Stephen Thomas Sonis
Brigham and Women's Hospital, Boston, Massachusetts, USA
Toxicities represent collateral damage incurred by normal tissues following virtually every form of non-surgical cancer therapy and adversely impact patients’ ability to tolerate optimum treatment by unleashing a myriad of untoward symptoms. Regimen-related toxicities (RRT) result in specific tissue injury such as mucositis and dermatitis, as well as systemic pathoses like fatigue. RRTs also generate incremental costs that significantly add to the total costs of care. Three themes have emerged as being central to RRTs. First, they do not occur uniformly across tumor/treatment-specific cohorts; only a portion of patients develop clinically significant toxicities despite being treated in exactly the same way as patients who sail through therapy. Second, the pathogenesis of toxicities is complex consisting of a pathway sequence which almost always involves oxidative stress, innate immunity, and pro-inflammatory or inflammatory components. And third, germline genes markedly impact the risk and course of toxicities and response to attempts of their mitigation.

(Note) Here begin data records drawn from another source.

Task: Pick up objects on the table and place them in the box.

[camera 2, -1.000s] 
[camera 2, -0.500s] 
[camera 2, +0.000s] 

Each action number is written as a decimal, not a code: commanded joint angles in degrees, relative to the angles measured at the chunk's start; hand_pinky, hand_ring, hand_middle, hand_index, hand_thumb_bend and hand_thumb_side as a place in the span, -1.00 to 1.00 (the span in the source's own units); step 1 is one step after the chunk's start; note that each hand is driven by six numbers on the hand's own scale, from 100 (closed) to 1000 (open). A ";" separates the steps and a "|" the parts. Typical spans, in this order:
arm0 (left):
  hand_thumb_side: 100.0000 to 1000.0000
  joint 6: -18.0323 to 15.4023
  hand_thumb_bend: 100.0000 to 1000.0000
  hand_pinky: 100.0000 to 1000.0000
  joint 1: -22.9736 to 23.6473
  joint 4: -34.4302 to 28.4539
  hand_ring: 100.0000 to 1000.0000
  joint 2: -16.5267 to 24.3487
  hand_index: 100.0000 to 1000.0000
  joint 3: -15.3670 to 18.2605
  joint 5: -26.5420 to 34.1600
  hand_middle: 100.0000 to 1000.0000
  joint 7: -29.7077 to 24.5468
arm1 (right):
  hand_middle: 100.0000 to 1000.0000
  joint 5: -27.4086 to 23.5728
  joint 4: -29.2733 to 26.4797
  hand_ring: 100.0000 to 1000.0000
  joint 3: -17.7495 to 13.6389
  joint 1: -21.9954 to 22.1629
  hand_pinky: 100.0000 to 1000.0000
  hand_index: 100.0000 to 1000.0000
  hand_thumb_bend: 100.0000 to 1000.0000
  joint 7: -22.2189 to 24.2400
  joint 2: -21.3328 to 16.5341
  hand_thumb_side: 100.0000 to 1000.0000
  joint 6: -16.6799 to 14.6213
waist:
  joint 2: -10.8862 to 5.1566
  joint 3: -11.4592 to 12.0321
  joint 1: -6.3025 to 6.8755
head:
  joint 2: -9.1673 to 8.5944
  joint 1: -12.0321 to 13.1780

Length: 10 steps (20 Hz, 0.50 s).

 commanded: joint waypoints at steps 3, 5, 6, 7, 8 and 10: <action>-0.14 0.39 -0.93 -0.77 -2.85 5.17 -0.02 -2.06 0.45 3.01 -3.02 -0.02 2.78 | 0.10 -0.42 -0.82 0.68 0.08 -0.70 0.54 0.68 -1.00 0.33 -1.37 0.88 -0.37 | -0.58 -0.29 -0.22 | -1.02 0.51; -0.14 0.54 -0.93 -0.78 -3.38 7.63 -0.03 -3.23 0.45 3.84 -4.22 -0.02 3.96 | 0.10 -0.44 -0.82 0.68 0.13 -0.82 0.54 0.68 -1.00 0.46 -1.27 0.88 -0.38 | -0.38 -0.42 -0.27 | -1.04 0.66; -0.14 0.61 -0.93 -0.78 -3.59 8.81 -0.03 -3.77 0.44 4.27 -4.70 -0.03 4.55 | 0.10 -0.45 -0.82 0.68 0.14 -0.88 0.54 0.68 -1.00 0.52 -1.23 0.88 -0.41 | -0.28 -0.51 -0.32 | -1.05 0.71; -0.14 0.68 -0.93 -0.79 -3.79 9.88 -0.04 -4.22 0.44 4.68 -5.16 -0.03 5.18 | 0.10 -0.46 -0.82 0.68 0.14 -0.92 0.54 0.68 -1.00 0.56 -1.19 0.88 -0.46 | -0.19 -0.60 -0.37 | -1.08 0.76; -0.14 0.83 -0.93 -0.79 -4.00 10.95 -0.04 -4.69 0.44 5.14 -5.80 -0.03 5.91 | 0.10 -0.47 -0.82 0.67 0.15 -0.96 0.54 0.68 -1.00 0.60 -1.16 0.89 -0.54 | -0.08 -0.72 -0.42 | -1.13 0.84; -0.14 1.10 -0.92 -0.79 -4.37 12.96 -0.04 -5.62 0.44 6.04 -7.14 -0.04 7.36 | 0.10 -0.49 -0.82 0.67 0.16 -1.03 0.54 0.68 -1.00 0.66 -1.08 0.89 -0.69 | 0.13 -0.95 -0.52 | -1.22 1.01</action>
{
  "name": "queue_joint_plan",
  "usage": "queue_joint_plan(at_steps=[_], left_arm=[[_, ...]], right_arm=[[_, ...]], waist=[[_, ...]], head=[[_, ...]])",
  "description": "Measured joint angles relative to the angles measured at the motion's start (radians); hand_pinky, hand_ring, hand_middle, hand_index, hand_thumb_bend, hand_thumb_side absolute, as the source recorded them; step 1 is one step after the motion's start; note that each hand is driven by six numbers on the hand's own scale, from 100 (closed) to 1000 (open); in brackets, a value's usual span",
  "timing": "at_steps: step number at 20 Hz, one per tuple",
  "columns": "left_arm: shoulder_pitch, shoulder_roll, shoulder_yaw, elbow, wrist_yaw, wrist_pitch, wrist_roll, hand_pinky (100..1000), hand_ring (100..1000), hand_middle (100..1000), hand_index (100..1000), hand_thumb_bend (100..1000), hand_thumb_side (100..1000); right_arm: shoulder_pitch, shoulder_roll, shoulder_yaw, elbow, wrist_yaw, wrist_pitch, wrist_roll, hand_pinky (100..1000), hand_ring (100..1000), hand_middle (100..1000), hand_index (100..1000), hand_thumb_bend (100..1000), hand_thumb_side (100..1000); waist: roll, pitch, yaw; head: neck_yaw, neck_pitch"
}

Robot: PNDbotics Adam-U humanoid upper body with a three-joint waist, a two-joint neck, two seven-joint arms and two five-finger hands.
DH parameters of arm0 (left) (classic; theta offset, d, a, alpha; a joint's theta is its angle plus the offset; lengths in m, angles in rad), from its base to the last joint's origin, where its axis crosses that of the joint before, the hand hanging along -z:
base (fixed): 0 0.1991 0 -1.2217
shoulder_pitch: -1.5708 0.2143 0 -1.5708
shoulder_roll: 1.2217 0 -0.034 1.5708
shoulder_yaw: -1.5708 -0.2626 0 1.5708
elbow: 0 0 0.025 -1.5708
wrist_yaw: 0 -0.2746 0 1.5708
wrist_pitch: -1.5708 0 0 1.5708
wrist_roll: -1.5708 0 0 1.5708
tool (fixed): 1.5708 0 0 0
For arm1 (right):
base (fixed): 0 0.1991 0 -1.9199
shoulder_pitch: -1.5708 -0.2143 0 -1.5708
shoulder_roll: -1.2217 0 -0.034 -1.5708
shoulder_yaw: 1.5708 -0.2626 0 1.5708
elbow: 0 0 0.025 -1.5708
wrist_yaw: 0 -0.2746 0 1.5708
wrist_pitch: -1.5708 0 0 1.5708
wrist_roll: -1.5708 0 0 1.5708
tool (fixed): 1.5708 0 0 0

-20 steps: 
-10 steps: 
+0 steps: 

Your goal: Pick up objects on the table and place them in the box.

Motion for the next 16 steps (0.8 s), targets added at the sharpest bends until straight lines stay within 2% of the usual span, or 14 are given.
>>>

Additionally, the patient’s microbiome and tumor-associated somatic mutations may impact RRTs. This presentation will discuss methods to prospectively define toxicity risk, differentiate patients who respond to preventive or interventional treatments from those who do not, and the pathobiologic characterization of toxicity etiology as a means to identify druggable targets for their prevention and treatment.
Keywords: Cancer, treatment, toxicities, genomics, inflammation.